EXERCISE AIM:
Copy every line of the records that includes the word "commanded".

═══ DATASET CONTENT

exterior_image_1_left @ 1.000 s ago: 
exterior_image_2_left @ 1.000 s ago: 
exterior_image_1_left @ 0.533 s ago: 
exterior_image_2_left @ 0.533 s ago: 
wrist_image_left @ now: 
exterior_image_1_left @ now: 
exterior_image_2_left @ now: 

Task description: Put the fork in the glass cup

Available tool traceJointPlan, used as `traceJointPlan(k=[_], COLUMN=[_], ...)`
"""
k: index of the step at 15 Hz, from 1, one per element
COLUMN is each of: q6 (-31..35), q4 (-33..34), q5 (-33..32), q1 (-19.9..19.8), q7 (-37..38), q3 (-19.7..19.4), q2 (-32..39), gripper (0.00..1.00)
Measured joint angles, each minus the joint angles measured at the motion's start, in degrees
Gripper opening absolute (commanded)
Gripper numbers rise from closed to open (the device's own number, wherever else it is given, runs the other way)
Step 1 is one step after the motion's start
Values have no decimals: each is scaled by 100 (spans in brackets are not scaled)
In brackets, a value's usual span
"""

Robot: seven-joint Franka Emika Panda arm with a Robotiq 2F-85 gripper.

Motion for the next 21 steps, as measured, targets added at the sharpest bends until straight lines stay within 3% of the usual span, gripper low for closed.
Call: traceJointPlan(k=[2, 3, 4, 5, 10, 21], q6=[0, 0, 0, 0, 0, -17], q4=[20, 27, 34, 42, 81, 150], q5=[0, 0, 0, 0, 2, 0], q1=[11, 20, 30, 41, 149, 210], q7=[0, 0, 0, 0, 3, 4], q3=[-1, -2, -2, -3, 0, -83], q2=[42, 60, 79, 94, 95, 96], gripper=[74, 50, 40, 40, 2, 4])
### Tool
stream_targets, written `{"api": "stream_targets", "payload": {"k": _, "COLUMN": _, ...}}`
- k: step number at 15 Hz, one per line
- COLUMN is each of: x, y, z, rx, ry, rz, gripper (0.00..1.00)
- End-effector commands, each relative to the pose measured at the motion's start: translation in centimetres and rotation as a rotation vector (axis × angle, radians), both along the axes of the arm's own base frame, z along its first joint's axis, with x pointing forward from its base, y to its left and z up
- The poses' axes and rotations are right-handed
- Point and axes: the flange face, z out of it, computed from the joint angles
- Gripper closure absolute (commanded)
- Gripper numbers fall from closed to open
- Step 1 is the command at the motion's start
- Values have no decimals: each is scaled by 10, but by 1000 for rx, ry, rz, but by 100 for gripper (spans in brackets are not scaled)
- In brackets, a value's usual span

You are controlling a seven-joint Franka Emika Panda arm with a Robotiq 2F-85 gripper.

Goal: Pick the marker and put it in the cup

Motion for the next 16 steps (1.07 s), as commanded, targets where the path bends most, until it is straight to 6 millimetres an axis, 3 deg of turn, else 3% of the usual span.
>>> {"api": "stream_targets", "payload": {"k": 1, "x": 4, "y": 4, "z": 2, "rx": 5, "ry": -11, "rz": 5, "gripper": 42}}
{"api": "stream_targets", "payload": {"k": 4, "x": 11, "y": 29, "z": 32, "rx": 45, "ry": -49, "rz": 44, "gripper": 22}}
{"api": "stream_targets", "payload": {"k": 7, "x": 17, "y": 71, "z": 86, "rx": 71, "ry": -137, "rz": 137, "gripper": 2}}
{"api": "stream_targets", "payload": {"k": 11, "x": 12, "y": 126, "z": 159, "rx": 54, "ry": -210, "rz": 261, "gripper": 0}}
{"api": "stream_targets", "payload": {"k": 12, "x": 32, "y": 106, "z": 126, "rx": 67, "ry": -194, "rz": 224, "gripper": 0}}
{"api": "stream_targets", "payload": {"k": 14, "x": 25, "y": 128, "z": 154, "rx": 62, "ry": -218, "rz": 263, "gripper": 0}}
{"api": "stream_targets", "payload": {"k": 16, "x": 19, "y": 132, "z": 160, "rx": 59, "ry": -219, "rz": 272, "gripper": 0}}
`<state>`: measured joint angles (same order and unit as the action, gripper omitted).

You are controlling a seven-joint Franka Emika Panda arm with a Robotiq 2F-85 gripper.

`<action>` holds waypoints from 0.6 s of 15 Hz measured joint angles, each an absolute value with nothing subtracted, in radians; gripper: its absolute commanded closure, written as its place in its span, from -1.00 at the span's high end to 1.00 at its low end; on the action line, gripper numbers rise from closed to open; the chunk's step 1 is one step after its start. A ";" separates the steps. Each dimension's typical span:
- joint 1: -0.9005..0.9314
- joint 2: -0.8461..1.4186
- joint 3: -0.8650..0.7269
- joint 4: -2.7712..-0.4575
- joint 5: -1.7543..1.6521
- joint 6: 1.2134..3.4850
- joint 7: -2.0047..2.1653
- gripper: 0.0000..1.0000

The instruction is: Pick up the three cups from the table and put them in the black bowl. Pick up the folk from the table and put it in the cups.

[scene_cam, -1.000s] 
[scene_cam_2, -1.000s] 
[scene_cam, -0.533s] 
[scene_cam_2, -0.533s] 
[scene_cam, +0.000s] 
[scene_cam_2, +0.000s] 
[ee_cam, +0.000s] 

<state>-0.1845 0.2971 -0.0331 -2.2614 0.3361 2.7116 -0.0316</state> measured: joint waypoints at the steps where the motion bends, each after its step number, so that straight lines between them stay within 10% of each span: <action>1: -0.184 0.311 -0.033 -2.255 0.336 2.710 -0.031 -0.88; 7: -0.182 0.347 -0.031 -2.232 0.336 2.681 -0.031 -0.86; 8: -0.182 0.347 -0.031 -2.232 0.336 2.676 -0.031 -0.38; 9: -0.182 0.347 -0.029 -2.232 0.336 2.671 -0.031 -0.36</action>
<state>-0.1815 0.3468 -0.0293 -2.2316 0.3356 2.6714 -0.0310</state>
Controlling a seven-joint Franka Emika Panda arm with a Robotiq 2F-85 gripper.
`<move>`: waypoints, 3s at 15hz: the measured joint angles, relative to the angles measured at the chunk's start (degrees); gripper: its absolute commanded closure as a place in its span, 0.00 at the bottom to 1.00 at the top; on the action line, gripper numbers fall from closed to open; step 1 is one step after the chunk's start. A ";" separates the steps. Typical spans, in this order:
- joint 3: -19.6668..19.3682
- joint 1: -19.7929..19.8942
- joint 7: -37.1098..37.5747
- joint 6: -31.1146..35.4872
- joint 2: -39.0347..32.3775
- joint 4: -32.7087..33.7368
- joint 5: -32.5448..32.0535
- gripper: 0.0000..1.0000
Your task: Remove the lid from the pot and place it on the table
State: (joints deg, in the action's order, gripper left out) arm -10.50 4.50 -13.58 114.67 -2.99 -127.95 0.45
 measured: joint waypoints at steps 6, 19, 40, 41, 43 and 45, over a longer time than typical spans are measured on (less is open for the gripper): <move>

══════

RESULT OF THE TASK:
Gripper opening absolute (commanded)
- Gripper closure absolute (commanded)
Motion for the next 16 steps (1.07 s), as commanded, targets where the path bends most, until it is straight to 6 millimetres an axis, 3 deg of turn, else 3% of the usual span.
`<action>` holds waypoints from 0.6 s of 15 Hz measured joint angles, each an absolute value with nothing subtracted, in radians; gripper: its absolute commanded closure, written as its place in its span, from -1.00 at the span's high end to 1.00 at its low end; on the action line, gripper numbers rise from closed to open; the chunk's step 1 is one step after its start. A ";" separates the steps. Each dimension's typical span:
`<move>`: waypoints, 3s at 15hz: the measured joint angles, relative to the angles measured at the chunk's start (degrees); gripper: its absolute commanded closure as a place in its span, 0.00 at the bottom to 1.00 at the top; on the action line, gripper numbers fall from closed to open; step 1 is one step after the chunk's start. A ";" separates the steps. Typical spans, in this order:

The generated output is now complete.